Introduction to XML

Peter Coxhead [1]

Contents

 1 Basic XML Syntax
 2 XML Processors
 3 Elements
 4 Attributes
 5 'Reference' Attributes
 6 Elements versus Attributes
 7 Well-formedness
 8 Escaping Characters
 9 White Space Handling
 10 Comments
 11 Processing Instructions
 12 XML Declaration
  References/Bibliography

1 Basic XML Syntax

XML is a precisely specified standard for the representation and storage of data. The standards document (http://www.w3.org/TR/REC-xml/) is not too difficult to read and understand, but makes it very easy to get lost in a mass of technical detail and lose sight of the big picture of what is going on. This document attempts to give a simplified, but still accurate, overview of XML.

XML is a text markup language, i.e. first and foremost an XML document consists of text. However, this text can be divided into two parts that are mixed together:

Markup consists of the various tags (including attributes), declarations, processing instructions, comments, character and entity references in the document (we will look at each of these later). Markup can be identified through its use of special characters, e.g. tags begin with < and end with >.

The rest of an XML document consists of character data. Normally the character data makes up the content of the document, and the markup gives structure and interpretation to the content. For example, the following is a very simple but complete XML document:[2]

<employee>
  <firstname>Joe</firstname>
  <familyname>Bloggs</familyname>
</employee>

Here the markup consists of <employee>, <firstname>, </firstname>, <familyname>, </familyname> and </employee>. Ignoring the white space, the character data consists of Joe and Bloggs. The purpose of the markup is presumably to show that Joe Bloggs is an employee, with the first name Joe and the family name Bloggs.

Character data can include any Unicode character. If Unicode is not supported by the system used to create the XML document, Unicode characters can still be included by making use of 'character references'. These have the form &#N;, where N is a decimal number, or &#xH;, where H is a hexadecimal number. So if an employee had the family name Hüber, the character ü could be represented as &#252; or &#xFC; (or &#xfc;, since capitalization is not significant in hexadecimal numbers). (A more readable alternative is discussed in "Valid XML and DTDs", §5.)

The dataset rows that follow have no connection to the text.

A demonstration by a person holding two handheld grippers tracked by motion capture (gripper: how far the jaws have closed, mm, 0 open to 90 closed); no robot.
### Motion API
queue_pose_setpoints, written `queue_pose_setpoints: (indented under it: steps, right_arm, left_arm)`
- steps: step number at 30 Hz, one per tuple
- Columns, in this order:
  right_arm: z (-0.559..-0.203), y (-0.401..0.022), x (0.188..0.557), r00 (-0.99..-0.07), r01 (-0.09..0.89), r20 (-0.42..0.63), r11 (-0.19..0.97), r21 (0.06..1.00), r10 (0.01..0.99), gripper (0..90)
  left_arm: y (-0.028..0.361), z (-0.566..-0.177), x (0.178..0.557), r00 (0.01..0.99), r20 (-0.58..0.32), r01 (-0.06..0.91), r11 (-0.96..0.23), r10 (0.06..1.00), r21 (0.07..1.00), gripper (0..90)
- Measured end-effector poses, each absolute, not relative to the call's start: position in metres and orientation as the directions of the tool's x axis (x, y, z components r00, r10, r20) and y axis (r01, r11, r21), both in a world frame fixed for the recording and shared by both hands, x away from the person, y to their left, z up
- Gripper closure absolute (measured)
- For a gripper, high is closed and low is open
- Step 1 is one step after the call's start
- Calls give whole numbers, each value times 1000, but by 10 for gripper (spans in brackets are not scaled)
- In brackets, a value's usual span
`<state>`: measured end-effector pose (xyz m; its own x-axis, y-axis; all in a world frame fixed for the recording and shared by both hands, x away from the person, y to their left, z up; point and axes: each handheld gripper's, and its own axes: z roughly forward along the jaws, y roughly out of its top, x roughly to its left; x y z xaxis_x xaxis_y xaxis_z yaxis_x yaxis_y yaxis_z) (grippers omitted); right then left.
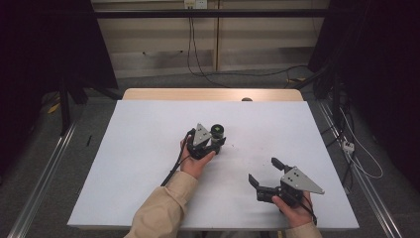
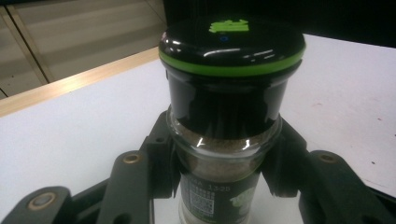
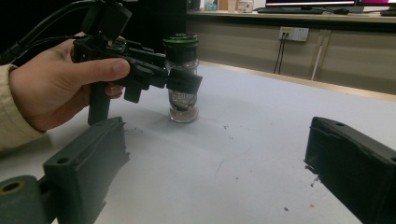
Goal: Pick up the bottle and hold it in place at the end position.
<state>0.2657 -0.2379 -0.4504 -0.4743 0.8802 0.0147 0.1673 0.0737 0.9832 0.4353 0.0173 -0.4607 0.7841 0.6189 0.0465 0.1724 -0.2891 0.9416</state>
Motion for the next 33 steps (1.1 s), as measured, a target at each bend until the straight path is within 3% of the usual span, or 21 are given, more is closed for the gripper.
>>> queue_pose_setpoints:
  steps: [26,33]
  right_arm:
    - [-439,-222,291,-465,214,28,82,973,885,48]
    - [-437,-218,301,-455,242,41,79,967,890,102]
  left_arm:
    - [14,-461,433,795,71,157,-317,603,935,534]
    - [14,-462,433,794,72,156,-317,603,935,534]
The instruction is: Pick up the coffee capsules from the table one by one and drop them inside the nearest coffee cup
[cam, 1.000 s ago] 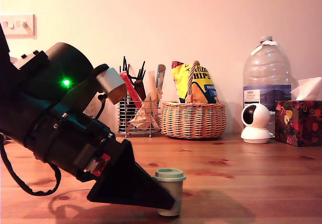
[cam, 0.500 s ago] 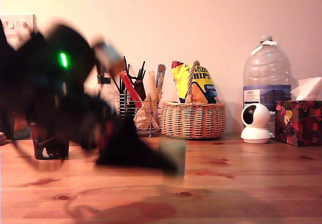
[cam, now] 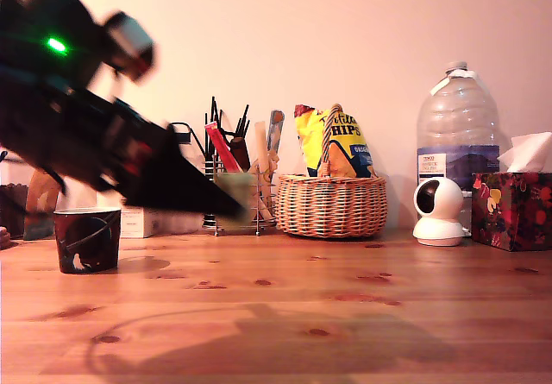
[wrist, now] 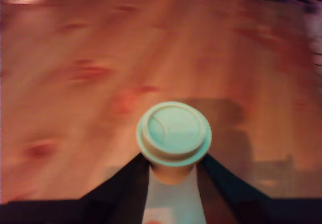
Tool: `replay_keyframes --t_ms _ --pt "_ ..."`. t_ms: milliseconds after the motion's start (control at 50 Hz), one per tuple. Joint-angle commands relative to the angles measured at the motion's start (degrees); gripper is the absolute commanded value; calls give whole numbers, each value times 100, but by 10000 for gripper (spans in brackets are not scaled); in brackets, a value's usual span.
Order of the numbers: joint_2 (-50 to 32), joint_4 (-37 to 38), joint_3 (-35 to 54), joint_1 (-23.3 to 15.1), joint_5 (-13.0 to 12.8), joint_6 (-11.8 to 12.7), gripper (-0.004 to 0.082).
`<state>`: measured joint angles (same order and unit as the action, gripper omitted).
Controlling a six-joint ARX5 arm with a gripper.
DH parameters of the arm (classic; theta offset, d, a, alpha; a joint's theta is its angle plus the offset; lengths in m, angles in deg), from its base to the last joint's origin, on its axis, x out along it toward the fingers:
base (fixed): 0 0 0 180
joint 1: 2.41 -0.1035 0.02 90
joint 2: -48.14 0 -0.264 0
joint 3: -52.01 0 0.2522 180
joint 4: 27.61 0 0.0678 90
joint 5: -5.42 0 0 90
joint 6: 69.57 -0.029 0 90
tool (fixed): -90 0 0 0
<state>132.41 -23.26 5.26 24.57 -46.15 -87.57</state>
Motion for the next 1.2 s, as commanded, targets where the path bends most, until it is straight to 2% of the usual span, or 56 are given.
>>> replay_keyframes --t_ms 0,140,220,280,340,360,460,600,720,760,780,820,840,940,1040,1100,1120,1180 --pt "-144 -15 -31 -151 -15 2 195" --pt "-383 -57 -31 -549 -149 9 195" --pt "-496 -52 -31 -782 -190 133 195" --pt "-566 -50 -31 -953 -212 138 195" --pt "-616 -46 -31 -1137 -280 205 195" --pt "-632 -46 -31 -1191 -302 299 195" --pt "-640 -42 -31 -1464 -396 363 195" --pt "-640 -35 -31 -1799 -586 586 195" --pt "-640 -9 -33 -2068 -813 723 195" --pt "-640 -9 -35 -2138 -881 723 195" --pt "-640 -9 -35 -2175 -911 833 195" --pt "-640 -9 -35 -2251 -986 833 195" --pt "-640 -7 -35 -2282 -1021 938 195" --pt "-640 4 -37 -2433 -1198 1064 195" --pt "-640 42 -52 -2520 -1414 1233 195" --pt "-640 37 -90 -2540 -1517 1252 195" --pt "-640 37 -103 -2540 -1554 1362 195" --pt "-640 28 -151 -2538 -1705 1377 195"
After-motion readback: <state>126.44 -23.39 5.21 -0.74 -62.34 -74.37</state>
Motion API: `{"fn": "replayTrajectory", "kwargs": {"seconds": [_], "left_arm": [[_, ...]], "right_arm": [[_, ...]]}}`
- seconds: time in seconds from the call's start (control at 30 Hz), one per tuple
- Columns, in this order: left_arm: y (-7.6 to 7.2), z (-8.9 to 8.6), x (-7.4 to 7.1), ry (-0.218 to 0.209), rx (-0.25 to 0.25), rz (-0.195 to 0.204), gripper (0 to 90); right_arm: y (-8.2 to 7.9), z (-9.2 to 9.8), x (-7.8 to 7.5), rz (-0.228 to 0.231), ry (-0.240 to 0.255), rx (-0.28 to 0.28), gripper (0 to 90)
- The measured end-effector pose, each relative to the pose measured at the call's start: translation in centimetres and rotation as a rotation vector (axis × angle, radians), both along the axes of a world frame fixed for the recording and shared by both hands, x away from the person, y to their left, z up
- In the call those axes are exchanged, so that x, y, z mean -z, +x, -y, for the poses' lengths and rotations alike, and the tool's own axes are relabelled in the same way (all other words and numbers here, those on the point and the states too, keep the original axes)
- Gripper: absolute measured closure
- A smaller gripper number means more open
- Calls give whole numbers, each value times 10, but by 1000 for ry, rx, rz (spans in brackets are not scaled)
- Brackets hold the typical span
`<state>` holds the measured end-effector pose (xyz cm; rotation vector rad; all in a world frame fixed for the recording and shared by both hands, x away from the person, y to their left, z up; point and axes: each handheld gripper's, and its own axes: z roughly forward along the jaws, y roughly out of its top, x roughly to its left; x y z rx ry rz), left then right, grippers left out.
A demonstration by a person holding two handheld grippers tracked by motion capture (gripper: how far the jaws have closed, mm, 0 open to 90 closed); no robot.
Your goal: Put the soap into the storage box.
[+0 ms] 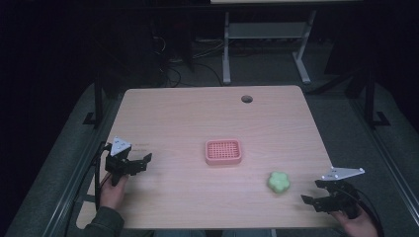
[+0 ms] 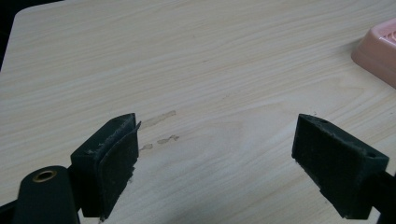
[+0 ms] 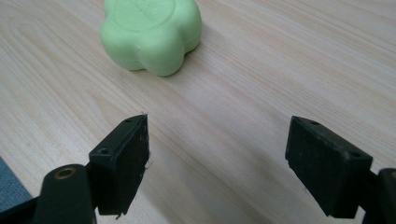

In principle an XML document could have no character data; its sole purpose could be to describe a structure using only markup. Although any Unicode character can be used in character data, it is best to use only US-ASCII characters in markup.

The commonest component of markup is a tag. Tags consist of a name enclosed in angle brackets. The rules for valid names are similar to those in Java. In particular, names:

A special rule is that no name can start with the letter sequence XML, in any variation of upper and lower case letters.

Tags are of two kinds: start tags and end tags. In an end-tag, the name is preceded by /, in a start-tag it isn't. Thus <firstname> is a start-tag, </firstname> is an end-tag. It's allowed to have white space between the name and the closing >, but there must NOT be white space between the opening < and the name. Thus <firstname > and </firstname > are legal; < firstname> isn't.

2 XML Processors

Since it is fundamentally text-based, people can read and write XML (although writing it is easier if special editors are used). However, XML is primarily designed to be processed by appropriate computer programs, which will be called XML processors in what follows.

The XML standards describe how an XML processor must treat an XML document. All XML processors must check the syntax of the XML they process. A syntactically correct XML document is said to be 'well-formed' (see §7). Given a well-formed XML document, an XML processor is required to treat it in specific ways, most of which will be described in this and following handouts.

Opening an XML document in Firefox is a useful way to check whether it is well-formed.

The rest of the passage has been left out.